Below are the entries to work from; restate word for word the portion that opens with the line containing "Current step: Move" and closes with the line containing "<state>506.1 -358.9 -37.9", keeping both.

- DATA SUPPLIED -
════════════════════

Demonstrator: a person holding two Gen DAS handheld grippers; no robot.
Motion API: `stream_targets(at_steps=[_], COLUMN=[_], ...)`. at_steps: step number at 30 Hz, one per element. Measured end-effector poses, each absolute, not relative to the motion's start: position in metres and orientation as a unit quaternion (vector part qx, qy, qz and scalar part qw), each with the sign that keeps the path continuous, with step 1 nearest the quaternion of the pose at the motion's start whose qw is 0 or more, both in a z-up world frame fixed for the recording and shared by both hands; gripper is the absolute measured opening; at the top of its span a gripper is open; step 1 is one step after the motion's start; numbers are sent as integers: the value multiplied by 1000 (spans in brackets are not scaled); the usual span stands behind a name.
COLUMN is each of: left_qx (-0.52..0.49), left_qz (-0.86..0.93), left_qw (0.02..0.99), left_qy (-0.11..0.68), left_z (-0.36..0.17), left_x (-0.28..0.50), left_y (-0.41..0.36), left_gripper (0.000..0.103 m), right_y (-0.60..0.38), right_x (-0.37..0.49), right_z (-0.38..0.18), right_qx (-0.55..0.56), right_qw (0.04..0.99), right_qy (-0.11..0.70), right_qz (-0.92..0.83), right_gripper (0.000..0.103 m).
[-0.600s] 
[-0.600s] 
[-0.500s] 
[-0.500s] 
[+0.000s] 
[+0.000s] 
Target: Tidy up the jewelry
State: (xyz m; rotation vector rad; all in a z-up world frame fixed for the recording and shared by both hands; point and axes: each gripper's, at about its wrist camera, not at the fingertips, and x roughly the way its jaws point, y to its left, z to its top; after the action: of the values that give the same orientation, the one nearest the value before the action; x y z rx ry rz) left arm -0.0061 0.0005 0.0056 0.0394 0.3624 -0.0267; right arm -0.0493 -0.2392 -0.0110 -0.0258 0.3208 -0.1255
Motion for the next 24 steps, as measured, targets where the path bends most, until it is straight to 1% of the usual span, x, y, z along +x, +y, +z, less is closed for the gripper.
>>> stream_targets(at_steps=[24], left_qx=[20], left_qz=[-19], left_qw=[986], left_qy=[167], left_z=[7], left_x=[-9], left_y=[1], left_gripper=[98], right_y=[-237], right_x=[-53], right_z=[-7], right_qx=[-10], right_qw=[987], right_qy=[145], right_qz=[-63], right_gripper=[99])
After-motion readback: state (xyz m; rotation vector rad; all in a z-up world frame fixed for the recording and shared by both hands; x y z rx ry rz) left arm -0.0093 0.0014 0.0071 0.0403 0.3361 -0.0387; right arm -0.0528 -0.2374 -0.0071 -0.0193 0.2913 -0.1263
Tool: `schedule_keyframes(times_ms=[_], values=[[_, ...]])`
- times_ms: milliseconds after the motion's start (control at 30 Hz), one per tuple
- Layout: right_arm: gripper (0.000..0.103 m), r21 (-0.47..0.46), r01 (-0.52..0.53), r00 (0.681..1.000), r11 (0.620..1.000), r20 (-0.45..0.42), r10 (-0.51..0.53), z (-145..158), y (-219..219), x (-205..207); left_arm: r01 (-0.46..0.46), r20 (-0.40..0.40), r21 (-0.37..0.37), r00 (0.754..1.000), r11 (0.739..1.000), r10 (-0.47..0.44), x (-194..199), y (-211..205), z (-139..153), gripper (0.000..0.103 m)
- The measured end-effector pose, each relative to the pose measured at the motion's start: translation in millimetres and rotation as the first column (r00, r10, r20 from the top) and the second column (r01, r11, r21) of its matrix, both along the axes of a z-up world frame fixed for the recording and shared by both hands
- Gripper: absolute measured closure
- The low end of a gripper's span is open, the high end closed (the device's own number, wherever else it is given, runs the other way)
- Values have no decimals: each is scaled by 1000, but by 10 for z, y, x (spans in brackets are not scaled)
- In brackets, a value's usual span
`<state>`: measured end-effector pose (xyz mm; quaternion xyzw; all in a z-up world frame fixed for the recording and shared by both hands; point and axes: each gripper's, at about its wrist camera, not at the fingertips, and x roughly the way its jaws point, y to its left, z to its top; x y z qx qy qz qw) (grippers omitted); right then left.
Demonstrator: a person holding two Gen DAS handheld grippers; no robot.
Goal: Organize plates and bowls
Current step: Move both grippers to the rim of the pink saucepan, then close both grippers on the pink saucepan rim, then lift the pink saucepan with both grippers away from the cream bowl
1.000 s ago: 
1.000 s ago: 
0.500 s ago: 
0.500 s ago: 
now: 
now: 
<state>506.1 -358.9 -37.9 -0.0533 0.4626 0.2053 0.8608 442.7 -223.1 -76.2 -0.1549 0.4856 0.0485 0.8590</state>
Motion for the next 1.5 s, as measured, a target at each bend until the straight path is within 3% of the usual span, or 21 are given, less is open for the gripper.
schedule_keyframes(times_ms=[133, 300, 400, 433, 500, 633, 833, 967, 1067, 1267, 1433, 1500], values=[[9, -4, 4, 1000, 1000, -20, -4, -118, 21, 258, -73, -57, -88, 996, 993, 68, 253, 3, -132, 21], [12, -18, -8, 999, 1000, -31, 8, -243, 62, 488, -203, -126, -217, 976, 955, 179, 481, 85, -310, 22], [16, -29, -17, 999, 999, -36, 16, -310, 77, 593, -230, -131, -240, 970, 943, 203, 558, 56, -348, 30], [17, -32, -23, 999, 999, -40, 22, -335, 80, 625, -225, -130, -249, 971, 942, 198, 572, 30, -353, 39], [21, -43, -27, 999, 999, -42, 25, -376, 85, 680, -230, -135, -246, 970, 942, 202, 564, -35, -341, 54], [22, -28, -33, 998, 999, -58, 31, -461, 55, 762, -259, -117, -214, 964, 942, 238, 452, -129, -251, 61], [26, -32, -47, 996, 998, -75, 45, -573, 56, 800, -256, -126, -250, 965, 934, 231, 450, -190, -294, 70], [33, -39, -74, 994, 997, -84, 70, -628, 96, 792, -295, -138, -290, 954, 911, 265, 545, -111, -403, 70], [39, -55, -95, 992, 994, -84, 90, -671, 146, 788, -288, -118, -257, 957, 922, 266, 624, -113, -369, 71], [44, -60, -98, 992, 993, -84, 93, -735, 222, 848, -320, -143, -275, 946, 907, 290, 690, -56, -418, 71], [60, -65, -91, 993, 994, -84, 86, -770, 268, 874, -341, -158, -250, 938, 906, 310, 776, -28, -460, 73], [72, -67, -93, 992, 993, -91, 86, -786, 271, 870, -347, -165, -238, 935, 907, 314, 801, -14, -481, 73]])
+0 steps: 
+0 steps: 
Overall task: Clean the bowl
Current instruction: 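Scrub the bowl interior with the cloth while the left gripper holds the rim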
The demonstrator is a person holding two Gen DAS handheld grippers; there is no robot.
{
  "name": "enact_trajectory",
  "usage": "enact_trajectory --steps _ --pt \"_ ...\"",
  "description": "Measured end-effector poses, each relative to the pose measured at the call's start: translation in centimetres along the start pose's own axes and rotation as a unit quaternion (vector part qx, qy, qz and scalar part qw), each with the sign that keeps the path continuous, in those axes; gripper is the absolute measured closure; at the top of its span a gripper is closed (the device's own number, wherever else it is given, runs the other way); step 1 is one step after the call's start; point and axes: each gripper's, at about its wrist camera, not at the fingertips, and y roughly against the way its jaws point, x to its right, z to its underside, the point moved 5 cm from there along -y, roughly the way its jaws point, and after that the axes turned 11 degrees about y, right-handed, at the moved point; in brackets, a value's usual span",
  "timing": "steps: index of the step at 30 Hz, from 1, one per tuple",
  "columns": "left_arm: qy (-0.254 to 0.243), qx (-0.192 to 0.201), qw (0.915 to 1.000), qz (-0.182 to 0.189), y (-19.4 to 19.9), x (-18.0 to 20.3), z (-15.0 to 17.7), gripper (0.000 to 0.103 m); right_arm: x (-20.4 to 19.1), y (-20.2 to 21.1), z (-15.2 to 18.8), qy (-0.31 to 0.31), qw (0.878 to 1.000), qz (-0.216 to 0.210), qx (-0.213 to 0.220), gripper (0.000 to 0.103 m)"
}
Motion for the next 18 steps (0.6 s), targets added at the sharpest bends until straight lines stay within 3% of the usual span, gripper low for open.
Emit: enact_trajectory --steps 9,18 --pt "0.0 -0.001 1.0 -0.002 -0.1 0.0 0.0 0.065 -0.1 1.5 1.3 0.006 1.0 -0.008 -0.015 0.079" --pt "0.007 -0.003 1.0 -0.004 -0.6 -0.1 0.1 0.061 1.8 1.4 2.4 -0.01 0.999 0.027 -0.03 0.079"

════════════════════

- SOLUTION BELOW -
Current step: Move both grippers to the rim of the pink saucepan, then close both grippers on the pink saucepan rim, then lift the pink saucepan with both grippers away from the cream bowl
1.000 s ago: 
1.000 s ago: 
0.500 s ago: 
0.500 s ago: 
now: 
now: 
<state>506.1 -358.9 -37.9 -0.0533 0.4626 0.2053 0.8608 442.7 -223.1 -76.2 -0.1549 0.4856 0.0485 0.8590</state>

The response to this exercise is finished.